# STORED DATA:
********************
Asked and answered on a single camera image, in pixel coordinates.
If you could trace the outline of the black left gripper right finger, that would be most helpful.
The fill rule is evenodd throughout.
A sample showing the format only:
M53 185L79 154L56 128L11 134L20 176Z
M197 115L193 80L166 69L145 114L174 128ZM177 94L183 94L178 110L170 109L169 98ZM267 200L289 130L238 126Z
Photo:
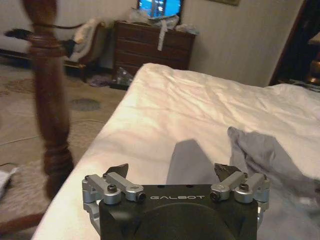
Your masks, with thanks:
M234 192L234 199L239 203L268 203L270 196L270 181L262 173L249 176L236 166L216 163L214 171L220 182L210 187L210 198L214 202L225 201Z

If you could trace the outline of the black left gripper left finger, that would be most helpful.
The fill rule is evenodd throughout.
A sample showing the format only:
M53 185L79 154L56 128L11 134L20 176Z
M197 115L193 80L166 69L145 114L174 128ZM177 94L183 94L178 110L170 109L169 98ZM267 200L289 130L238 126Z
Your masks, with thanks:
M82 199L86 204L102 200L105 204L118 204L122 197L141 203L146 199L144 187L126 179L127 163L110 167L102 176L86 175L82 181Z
********************
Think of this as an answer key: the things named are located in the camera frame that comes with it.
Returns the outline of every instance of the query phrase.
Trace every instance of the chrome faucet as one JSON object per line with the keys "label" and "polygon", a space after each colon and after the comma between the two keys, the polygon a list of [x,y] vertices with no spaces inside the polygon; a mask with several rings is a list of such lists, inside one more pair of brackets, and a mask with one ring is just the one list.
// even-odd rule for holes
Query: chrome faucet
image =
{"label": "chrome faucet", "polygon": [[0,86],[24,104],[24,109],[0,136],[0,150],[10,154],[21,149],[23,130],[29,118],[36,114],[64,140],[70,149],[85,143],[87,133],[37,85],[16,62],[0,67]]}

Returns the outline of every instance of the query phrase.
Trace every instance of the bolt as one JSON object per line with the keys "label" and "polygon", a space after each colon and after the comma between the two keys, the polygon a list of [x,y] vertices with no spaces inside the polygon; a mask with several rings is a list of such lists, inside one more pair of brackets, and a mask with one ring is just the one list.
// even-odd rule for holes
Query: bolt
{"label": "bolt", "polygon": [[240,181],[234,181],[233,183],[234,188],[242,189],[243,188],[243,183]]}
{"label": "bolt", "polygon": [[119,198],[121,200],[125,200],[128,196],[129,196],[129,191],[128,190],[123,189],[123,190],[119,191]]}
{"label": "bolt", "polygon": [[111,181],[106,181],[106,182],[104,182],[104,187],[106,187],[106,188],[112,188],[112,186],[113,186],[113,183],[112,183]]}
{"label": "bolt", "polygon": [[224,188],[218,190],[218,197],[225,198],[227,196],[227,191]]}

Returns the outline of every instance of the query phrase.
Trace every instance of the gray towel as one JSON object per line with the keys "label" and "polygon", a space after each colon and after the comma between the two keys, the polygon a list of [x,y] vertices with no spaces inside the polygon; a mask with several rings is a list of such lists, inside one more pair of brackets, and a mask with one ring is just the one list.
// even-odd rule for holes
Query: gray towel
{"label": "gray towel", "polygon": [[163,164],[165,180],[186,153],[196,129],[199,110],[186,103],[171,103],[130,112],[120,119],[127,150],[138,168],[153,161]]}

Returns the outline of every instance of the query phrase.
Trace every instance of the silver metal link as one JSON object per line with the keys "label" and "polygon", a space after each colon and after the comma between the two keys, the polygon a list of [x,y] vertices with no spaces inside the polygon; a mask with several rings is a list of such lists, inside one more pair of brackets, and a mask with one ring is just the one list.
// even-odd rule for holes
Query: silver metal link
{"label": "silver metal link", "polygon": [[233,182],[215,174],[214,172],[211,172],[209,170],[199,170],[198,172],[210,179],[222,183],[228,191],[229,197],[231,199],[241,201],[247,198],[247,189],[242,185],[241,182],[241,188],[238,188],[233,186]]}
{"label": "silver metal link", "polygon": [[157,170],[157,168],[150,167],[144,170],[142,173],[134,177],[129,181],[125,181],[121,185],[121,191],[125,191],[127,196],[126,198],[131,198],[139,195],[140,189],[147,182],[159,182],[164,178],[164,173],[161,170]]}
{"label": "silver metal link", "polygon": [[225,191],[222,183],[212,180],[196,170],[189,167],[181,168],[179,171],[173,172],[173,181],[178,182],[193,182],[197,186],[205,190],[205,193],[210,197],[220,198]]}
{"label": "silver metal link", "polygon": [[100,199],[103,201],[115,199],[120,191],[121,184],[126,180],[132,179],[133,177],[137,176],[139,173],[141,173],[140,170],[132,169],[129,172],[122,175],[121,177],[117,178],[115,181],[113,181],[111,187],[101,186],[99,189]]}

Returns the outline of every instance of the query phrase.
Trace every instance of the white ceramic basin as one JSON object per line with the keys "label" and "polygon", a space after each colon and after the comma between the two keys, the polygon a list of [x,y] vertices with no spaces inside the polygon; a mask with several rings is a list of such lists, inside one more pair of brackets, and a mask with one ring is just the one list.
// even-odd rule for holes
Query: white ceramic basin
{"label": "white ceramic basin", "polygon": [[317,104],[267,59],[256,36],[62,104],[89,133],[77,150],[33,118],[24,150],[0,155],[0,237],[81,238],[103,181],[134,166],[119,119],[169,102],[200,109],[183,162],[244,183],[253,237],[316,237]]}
********************
Each line of the data that holds the word "camera" should be copied.

# TASK OUTPUT:
Asked and answered on a single camera image, in pixel coordinates.
Think of this as an answer key: the things named are located in the camera frame that comes with it.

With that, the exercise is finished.